Farc lança movimento político clandestino
PUBLICAÇÃO
domingo, 23 de abril de 2000
Por Vivian Sequera 
Bogotá, 24 (AE-AP) - As Forças Armadas Revolucionárias da Colômbia (Farc), que promovem conversações de paz com o governo, anunciaram hoje (24) o lançamento de um movimento político clandestino. A "clandestinidade" seria necessária para protegê-lo da "barbárie paramilitar".
Raúl Reyes, porta-voz da maior guerrilha da Colômbia, disse que a preocupação é proteger "a integridade física de cada um de seus integrantes... porque não podemos repetir experiências do passado". Ele referia-se ao aniquilamento da União Patriótica (UP), que nasceu como fruto de um acordo com o governo do presidente Belisario Betancur em 1984.
O grupo foi esmagado e seus dirigentes e simpatizantes assassinados por ativistas de ultradireita. A Fundação Manuel Cepeda, uma organização não-governamental criada em homenagem ao assassinado senador Cepeda da UP, estima que de 1985 até o início dos anos 90, 3.000 integrantes da UP foram assassinados numa onda lançada por grupos de direita e paramilitares.
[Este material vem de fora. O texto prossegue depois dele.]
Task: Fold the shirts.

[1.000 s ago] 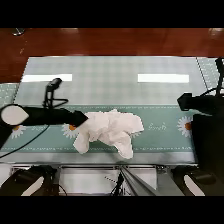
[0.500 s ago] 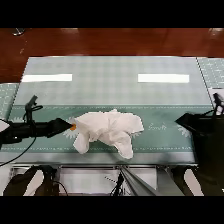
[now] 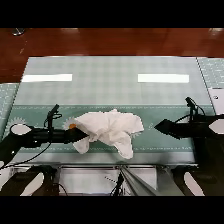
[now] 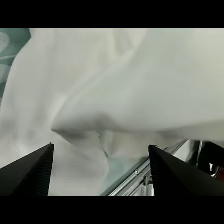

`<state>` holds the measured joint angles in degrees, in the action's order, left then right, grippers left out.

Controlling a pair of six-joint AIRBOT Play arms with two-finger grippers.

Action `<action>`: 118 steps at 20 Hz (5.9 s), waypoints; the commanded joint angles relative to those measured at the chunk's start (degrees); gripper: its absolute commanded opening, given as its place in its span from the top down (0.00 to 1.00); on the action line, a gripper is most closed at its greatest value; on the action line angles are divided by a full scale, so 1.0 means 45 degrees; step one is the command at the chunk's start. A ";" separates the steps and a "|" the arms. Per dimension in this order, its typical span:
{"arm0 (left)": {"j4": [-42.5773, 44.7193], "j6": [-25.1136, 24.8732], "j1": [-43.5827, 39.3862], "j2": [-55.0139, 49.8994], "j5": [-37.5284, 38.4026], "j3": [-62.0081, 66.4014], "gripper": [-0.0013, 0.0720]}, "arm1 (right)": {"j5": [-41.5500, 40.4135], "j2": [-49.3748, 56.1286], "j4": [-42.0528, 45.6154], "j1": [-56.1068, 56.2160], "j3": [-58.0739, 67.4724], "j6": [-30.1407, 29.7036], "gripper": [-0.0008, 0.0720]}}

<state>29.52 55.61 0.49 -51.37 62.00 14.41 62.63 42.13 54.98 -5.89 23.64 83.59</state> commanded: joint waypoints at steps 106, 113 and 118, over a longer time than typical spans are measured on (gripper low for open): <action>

Reyes disse à rádio RCN, depois de ler um comunicado anunciando a formação do Movimento Bolivariano, que "por enquanto é prematuro" especular se o grupo participará das eleições municipais de outubro.
A direção das Farc, reunida no final de março, decidiu promover no próximo 29 de abril o lançamento do "Movimento Bolivariano pela Nova Colômbia" no povoado de San Vicente del Caguán, o maior dos cinco municípios desmilitarizados pelo governo e onde estão sendo realizadas desde janeiro de 1999 as conversações de paz.
Reyes disse que o movimento será dirigido por Alfonso Cano, um dos sete membros da liderança insurgente e considerado um dos ideólogos das Farc. O movimento busca, segundo Reyes, fazer política fora dos partidos tradicionais e servir como uma ferramenta adicional para quem "busca o fim do terrorismo de Estado, das injustiças, das desigualdades".
O porta-voz da guerrilha também confirmou a intenção das Farc de negociarem um cessar-fogo com o governo, e reafirmou que os rebeldes não interferirão nas eleições de 29 de outubro para governadores e prefeitos em todo o país.
Negociadores do governo e da guerrilha voltarão a se reunir na quinta-feira em San Vicente.